● **Your objective**
Restate the opening lines of the material below word for word, stopping after the line that contains "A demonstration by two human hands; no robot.".
==== Given information
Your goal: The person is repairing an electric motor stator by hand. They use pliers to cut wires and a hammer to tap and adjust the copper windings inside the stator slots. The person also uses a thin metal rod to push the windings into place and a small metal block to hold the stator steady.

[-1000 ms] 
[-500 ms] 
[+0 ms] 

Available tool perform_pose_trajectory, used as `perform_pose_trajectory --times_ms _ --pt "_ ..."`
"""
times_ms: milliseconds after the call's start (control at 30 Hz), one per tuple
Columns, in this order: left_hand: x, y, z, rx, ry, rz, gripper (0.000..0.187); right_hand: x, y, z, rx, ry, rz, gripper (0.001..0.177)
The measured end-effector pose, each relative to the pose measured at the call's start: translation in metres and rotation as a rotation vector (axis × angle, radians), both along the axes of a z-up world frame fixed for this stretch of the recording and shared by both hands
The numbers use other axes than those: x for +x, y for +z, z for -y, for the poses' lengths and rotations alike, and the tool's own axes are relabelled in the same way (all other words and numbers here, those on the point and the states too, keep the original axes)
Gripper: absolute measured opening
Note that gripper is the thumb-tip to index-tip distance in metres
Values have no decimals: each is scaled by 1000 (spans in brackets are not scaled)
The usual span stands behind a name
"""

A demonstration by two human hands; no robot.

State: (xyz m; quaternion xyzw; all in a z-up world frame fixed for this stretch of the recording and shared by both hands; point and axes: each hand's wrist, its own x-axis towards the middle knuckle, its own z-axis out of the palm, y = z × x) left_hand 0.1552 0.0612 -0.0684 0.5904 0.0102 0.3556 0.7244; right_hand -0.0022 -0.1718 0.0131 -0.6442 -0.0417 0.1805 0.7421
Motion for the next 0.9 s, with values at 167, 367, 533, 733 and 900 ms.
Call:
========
● **Response area**
Your goal: The person is repairing an electric motor stator by hand. They use pliers to cut wires and a hammer to tap and adjust the copper windings inside the stator slots. The person also uses a thin metal rod to push the windings into place and a small metal block to hold the stator steady.

[-1000 ms] 
[-500 ms] 
[+0 ms] 

Available tool perform_pose_trajectory, used as `perform_pose_trajectory --times_ms _ --pt "_ ..."`
"""
times_ms: milliseconds after the call's start (control at 30 Hz), one per tuple
Columns, in this order: left_hand: x, y, z, rx, ry, rz, gripper (0.000..0.187); right_hand: x, y, z, rx, ry, rz, gripper (0.001..0.177)
The measured end-effector pose, each relative to the pose measured at the call's start: translation in metres and rotation as a rotation vector (axis × angle, radians), both along the axes of a z-up world frame fixed for this stretch of the recording and shared by both hands
The numbers use other axes than those: x for +x, y for +z, z for -y, for the poses' lengths and rotations alike, and the tool's own axes are relabelled in the same way (all other words and numbers here, those on the point and the states too, keep the original axes)
Gripper: absolute measured opening
Note that gripper is the thumb-tip to index-tip distance in metres
Values have no decimals: each is scaled by 1000 (spans in brackets are not scaled)
The usual span stands behind a name
"""

A demonstration by two human hands; no robot.

The answer to this exercise has been written out completely.